#### YOUR GOAL:
The data that follows is to be given again, exactly as written.

[DATA SECTION Boundary: Start]

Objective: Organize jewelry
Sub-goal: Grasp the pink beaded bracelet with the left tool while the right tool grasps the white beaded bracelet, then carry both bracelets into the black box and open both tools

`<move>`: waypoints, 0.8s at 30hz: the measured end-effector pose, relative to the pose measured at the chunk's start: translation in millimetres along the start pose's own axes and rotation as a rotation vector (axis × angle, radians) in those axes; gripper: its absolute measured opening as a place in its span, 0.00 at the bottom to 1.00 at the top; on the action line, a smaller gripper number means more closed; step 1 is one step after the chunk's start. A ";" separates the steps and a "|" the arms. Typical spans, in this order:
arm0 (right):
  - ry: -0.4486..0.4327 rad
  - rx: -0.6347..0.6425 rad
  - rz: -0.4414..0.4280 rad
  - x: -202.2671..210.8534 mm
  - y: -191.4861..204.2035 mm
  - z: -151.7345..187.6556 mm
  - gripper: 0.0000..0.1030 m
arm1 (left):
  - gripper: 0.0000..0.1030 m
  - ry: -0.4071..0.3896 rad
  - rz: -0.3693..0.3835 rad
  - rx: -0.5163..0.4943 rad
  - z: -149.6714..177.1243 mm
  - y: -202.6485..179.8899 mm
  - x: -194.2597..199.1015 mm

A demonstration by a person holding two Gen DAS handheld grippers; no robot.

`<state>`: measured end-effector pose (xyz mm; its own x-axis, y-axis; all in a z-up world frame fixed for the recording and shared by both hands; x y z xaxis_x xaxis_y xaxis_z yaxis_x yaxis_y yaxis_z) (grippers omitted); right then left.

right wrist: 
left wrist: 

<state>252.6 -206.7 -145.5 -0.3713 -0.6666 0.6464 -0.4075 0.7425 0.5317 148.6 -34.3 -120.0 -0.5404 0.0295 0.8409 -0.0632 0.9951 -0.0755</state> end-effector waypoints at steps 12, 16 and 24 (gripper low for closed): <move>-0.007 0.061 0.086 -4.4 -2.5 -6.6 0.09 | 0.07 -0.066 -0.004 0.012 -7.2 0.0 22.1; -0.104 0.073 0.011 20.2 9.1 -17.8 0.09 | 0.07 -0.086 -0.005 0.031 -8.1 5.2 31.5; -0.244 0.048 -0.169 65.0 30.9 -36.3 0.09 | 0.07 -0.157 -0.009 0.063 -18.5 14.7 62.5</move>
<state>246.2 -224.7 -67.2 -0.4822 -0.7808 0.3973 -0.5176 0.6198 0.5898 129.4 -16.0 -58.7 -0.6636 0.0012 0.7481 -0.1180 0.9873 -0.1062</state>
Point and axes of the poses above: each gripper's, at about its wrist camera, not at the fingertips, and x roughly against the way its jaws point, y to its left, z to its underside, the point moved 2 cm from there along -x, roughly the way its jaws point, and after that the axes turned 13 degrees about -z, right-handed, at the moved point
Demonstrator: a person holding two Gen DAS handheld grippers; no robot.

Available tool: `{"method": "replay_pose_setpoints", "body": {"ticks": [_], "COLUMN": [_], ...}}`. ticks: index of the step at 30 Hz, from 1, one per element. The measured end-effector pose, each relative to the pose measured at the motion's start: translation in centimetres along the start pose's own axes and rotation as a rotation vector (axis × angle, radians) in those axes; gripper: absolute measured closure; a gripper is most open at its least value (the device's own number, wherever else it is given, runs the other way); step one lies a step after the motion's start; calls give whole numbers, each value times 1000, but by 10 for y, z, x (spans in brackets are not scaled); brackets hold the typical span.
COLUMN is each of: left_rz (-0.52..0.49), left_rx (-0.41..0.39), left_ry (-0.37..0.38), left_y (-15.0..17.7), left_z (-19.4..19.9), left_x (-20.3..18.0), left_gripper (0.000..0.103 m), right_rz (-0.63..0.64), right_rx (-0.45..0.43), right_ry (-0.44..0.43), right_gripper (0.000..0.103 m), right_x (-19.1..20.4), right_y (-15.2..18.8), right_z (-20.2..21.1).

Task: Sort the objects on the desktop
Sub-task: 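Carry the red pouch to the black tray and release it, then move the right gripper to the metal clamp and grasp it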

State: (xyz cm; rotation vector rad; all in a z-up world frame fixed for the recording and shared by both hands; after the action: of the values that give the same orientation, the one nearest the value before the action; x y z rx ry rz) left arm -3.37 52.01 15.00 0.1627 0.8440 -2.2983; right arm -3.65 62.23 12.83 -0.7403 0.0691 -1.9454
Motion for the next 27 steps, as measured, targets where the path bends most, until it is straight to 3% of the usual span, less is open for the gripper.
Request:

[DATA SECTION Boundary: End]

#### FINAL ANSWER:
Objective: Organize jewelry
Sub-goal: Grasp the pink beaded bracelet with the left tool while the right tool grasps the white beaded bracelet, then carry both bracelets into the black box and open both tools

`<move>`: waypoints, 0.8s at 30hz: the measured end-effector pose, relative to the pose measured at the chunk's start: translation in millimetres along the start pose's own axes and rotation as a rotation vector (axis × angle, radians) in those axes; gripper: its absolute measured opening as a place in its span, 0.00 at the bottom to 1.00 at the top; on the action line, a smaller gripper number means more closed; step 1 is one step after the chunk's start. A ";" separates the steps and a "|" the arms. Typical spans, in this order:
arm0 (right):
  - ry: -0.4486..0.4327 rad
  - rx: -0.6347..0.6425 rad
  - rz: -0.4414..0.4280 rad
  - x: -202.2671..210.8534 mm
  - y: -191.4861..204.2035 mm
  - z: -151.7345..187.6556 mm
  - gripper: 0.0000..0.1030 m
arm1 (left):
  - gripper: 0.0000..0.1030 m
  - ry: -0.4071..0.3896 rad
  - rz: -0.3693..0.3835 rad
  - rx: -0.5163..0.4943 rad
  - z: -149.6714..177.1243 mm
  - y: -202.6485..179.8899 mm
  - x: -194.2597..199.1015 mm

A demonstration by a person holding two Gen DAS handheld grippers; no robot.

`<state>`: measured end-effector pose (xyz mm; its own x-axis, y-axis; all in a z-up world frame fixed for the recording and shared by both hands; x y z xaxis_x xaxis_y xaxis_z yaxis_x yaxis_y yaxis_z) (grippers omitted); right then left.

right wrist: 
left wrist: 

<state>252.6 -206.7 -145.5 -0.3713 -0.6666 0.6464 -0.4075 0.7425 0.5317 148.6 -34.3 -120.0 -0.5404 0.0295 0.8409 -0.0632 0.9951 -0.0755</state> end-effector waypoints at steps 12, 16 and 24 (gripper low for closed): <move>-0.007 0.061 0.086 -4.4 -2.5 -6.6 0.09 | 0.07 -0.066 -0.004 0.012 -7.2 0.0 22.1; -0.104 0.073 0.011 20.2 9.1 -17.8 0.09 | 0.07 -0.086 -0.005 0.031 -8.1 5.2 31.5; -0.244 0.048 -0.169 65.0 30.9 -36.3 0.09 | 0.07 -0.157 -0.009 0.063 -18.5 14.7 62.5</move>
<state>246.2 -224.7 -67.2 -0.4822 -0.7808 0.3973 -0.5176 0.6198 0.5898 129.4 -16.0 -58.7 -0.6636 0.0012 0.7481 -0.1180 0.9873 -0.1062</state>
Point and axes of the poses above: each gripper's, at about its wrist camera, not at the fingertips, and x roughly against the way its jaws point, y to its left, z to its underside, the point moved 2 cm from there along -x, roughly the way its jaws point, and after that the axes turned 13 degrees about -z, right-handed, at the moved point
Demonstrator: a person holding two Gen DAS handheld grippers; no robot.

Available tool: `{"method": "replay_pose_setpoints", "body": {"ticks": [_], "COLUMN": [_], ...}}`. ticks: index of the step at 30 Hz, from 1, one per element. The measured end-effector pose, each relative to the pose measured at the motion's start: translation in centimetres along the start pose's own axes and rotation as a rotation vector (axis × angle, radians) in those axes; gripper: absolute measured closure; a gripper is most open at its least value (the device's own number, wherever else it is given, runs the other way); step one lies a step after the motion's start; calls give whole numbers, each value times 1000, but by 10 for y, z, x (spans in brackets are not scaled); brackets hold the typical span.
COLUMN is each of: left_rz (-0.52..0.49), left_rx (-0.41..0.39), left_ry (-0.37..0.38), left_y (-15.0..17.7), left_z (-19.4..19.9), left_x (-20.3..18.0), left_gripper (0.000..0.103 m), right_rz (-0.63..0.64), right_rx (-0.45..0.43), right_ry (-0.44..0.43), right_gripper (0.000..0.103 m), right_x (-19.1..20.4), right_y (-15.2..18.8), right_z (-20.2..21.1).

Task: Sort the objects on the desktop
Sub-task: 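Carry the red pouch to the black tray and release it, then move the right gripper to the metal clamp and grasp it
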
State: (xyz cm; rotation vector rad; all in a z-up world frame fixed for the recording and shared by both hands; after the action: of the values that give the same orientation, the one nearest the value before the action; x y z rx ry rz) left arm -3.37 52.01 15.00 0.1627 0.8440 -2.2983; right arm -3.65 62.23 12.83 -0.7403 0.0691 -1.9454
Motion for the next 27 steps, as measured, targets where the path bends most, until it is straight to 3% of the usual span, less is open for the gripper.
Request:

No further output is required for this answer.